I put the measuring cup on the counter. “You're always taking secret calls and running off on vague errands. What am I supposed to think?”

She let out a long breath. “I love you, Jensen, but stay out of this. You don't know what you're talking about.”

“Then tell me.” I wanted to slap her.

“You know what?” She got up and brought her teacup to the counter, putting it down so hard, I thought it might crack. “You're living in the past. That was a very specific period in our lives. Your father and I needed time apart. Grief”—her eyes filled with sudden tears—“is not uniform. Everyone goes through it in their own way. I wanted to talk to Daddy about it, about Will. More than anything else, I wanted … I needed your father to help me live without Will. But he couldn't. I needed to remember Will. And your father just wanted to shut down.” She looked past me at the slider. “Things are different now.” She turned back to the table and flipped the magazine closed.

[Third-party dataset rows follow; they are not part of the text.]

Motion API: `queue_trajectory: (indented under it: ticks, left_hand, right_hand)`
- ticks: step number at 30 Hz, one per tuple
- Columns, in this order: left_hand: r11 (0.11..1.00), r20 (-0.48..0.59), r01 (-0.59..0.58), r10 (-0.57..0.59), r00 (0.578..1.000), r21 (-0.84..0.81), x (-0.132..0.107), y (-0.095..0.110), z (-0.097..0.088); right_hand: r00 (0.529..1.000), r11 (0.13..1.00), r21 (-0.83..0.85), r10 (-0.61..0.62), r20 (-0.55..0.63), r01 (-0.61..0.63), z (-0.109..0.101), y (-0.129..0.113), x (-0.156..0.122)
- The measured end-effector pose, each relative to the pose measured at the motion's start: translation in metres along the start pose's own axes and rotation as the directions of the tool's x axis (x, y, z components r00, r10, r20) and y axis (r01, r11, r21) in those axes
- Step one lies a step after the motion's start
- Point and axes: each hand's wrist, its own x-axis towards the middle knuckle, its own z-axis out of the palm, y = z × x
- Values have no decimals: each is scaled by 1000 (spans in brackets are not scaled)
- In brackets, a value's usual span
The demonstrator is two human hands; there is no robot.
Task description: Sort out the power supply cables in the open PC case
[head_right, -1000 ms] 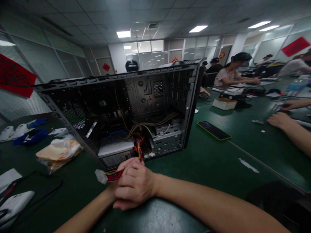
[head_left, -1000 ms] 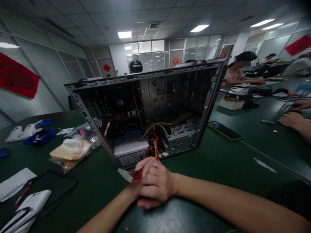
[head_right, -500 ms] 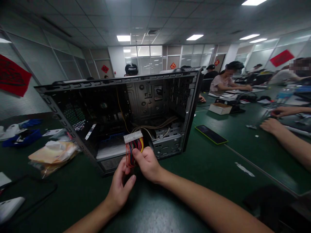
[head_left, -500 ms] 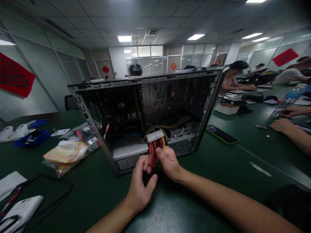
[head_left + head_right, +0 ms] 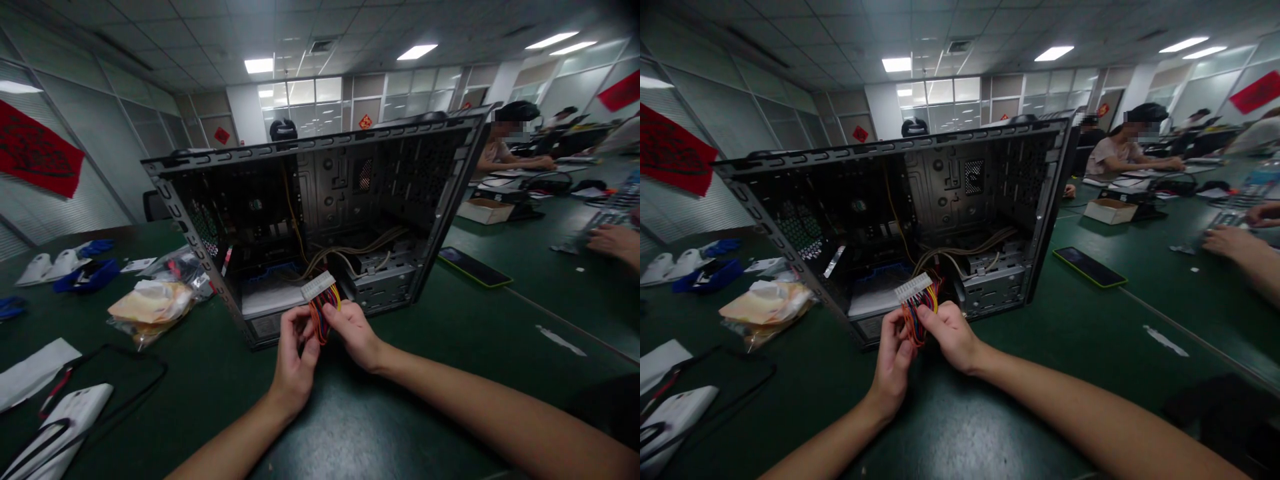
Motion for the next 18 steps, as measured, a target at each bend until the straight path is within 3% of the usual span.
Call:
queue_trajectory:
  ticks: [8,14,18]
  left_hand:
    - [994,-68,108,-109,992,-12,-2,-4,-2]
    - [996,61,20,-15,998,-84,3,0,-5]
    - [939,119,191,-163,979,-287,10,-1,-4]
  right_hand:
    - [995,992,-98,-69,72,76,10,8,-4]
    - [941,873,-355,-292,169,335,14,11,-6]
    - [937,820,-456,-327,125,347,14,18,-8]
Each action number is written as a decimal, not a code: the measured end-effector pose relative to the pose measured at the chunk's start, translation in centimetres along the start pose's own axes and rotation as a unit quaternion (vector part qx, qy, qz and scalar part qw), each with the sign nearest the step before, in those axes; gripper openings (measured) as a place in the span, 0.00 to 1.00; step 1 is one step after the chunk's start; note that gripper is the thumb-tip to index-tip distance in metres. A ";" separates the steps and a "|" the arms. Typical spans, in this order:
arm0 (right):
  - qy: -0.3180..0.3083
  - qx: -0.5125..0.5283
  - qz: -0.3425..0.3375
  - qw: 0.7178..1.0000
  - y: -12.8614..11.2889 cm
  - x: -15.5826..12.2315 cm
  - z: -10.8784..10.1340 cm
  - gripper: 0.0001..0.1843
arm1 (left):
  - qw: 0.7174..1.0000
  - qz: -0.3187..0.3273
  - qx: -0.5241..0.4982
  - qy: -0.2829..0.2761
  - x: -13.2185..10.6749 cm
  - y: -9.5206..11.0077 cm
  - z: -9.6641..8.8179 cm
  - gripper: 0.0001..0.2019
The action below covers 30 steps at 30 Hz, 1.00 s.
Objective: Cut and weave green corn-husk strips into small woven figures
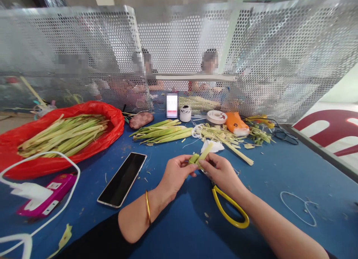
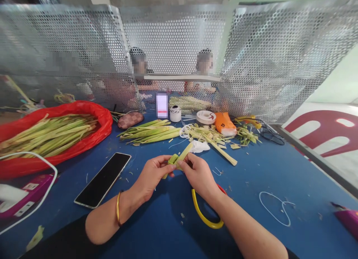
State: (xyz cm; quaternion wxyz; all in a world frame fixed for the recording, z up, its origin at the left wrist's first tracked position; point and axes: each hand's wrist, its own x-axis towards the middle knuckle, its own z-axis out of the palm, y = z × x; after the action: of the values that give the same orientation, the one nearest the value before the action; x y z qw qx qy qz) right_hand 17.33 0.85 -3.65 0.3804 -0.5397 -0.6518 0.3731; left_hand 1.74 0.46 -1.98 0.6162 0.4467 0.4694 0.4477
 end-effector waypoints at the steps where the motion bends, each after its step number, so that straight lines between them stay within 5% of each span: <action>1: 0.003 -0.008 0.003 1.000 0.0 0.0 0.0 0.16 | 1.000 0.002 0.003 0.005 0.0 0.0 0.0 0.13; 10: -0.098 -0.100 -0.084 0.987 -1.5 0.0 -3.8 0.11 | 0.998 -0.037 -0.035 0.026 1.0 -0.1 -1.2 0.12; 15: -0.154 0.093 -0.044 0.983 -2.1 -0.2 -4.6 0.11 | 0.997 -0.065 -0.041 -0.007 0.9 0.1 -1.3 0.13; 20: -0.200 0.298 0.014 0.933 -2.0 -0.5 -3.6 0.15 | 0.994 -0.089 -0.058 -0.017 0.5 0.3 -1.1 0.16; 27: -0.010 0.090 -0.125 0.988 -1.7 -0.4 -1.9 0.09 | 0.999 -0.037 0.005 -0.004 0.4 -0.2 -0.6 0.13; 30: 0.026 0.106 -0.104 0.989 -1.6 -0.4 -1.3 0.12 | 1.000 -0.021 0.012 -0.013 0.5 -0.7 -0.4 0.12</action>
State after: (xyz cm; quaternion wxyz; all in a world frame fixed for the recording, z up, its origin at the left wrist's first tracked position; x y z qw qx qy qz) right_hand 17.88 0.31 -1.73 0.4892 -0.4349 -0.6512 0.3841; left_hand 1.48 0.87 -2.79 0.6262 0.4498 0.4762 0.4227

“Exactly how are things different? Now Daddy just goes along with whatever you feel like doing?”

“Stop it.” She sat in her chair and glared at me. The veins in her neck stood out. “I'm the one who's been here.” Her voice was low and furious. “The one who knew something was wrong, that he wasn't the same. I'm the one who had to live with it. Trying to decide what to do. Not daring to call you because every time I did, it was as if we were some horrible burden on you.” I stood at the counter, not moving. “And now you suddenly decide to come home with your brains and your research, painting in the attic and playing piano with Luke and making me feel like an idiot for who I am.” She picked up the magazine but didn't open it. “I have done the best I can.” She looked up at me. “I am not perfect. Show me one person in the world who knows how to act when their child dies.” She studied me with a hard glare. “I am the one who has been here day in and day out with your father, eating meals with him and brushing my teeth next to him, sleeping in a bed with him night after night, and I have loved that man the best I know how. So don't you dare come here and make me feel bad for how I live. I was the one who was still here when he was ready to talk again. To live again. It was me, Jensen. Not you. You're the one who left. You walked out on our family. Not me.”